Research & Advocacy
We conduct research in areas of gross under-investment to support funders to increase their knowledge and their giving in under-served areas. Our reports feature practical recommendations, and we provide follow-up support to senior leaders and trustees to implement the changes that are needed.
Climate Change & Social Change: how funders can act on both
The independence and financial freedom that foundations have presents an incredible opportunity for our sector to take a leadership role in tackling the climate crisis. The environmental emergency poses a threat to the communities we exist to serve – but addressing it can provide many co-benefits that will not only protect against future harm, but also improve lives in the here and now.
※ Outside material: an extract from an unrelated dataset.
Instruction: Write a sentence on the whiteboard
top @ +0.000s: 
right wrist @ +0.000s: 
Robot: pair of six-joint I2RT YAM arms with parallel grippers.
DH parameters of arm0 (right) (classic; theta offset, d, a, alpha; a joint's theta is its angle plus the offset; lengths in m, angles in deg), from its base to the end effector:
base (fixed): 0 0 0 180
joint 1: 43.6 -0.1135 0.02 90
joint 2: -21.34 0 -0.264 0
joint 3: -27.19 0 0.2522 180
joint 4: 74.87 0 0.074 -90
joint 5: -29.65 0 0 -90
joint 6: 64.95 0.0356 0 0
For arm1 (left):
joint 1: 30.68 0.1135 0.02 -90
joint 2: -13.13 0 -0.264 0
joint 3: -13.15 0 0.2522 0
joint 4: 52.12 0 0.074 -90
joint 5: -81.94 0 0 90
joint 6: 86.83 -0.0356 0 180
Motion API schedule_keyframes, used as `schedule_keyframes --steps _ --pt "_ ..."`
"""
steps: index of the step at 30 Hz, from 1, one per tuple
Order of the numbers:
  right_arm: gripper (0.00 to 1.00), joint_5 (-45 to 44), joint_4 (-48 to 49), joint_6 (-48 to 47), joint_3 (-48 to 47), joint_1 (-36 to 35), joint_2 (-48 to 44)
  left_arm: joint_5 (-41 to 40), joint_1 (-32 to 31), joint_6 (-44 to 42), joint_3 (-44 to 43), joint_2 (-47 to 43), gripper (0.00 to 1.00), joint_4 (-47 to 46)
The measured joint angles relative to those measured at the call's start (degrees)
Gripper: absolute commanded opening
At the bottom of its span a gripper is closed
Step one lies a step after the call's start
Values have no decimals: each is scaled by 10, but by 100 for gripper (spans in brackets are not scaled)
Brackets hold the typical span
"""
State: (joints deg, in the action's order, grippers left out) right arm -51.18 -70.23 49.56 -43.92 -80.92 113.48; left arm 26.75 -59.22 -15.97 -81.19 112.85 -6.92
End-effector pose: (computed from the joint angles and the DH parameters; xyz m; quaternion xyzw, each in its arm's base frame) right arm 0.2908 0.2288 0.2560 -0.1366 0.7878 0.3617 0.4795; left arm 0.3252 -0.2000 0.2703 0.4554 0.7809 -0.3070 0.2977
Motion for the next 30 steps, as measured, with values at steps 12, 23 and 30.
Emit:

Throughout this report, you will hear stories of the disproportionate impacts of climate change on the most vulnerable. You will also hear from a number of Foundation CEOs on how and why they are responding to the climate emergency, as well as the linkages they see with their core work. This report is a must-read for any funder that wants to do more to address the climate emergency and wants to know where to start. It features practical ideas for how to use your grant giving, investments and convening power to address climate change today, even if it’s not your organisation’s core purpose.
If you’re a foundation looking to start or develop your journey on addressing climate change and would like to discuss your options, or if you have comments or queries about the report, we’d love to hear from you! Please send us a message using the form below and we’ll get back to you as soon as possible.
Missed Expertise: mapping experiences of first time trustees
Our research has shown that there is emerging good practice when it comes to diversifying chairs and trustees of boards. There is a rich mixture of quick wins and more long-term strategic changes that Trusts and foundations – and charities, more broadly – can make. In doing so, they can attract, retain and get the most from a wide range of people who would never previously have found themselves at board tables. New trustees from diverse backgrounds bring with them a wide variety of skills, knowledge and expertise that is often missed on boards. Much of this missed expertise stems from lived experiences of, and proximity to, the issues that a grant-giving organisation focuses on, and subsequently positions such individuals as having deep understandings into the realities of communities. The ability for trusts and foundation to really understand and relate to the communities that they exist to serve is often missing at board level. This is because the sector traditionally values working cultures and hiring practices that prioritise people from senior, highly professionalised, backgrounds.
This report focuses equally on both support that first-time trustees from diverse backgrounds often require, alongside changes that trusts, foundations and charities need to make in order to develop culturally more inclusive board environments. The report also seeks to shed light on the important role of chairs on boards, viewing them as fundamental to creating more inclusive board environments or in sustaining a culture that does not benefit first-time trustees from diverse backgrounds.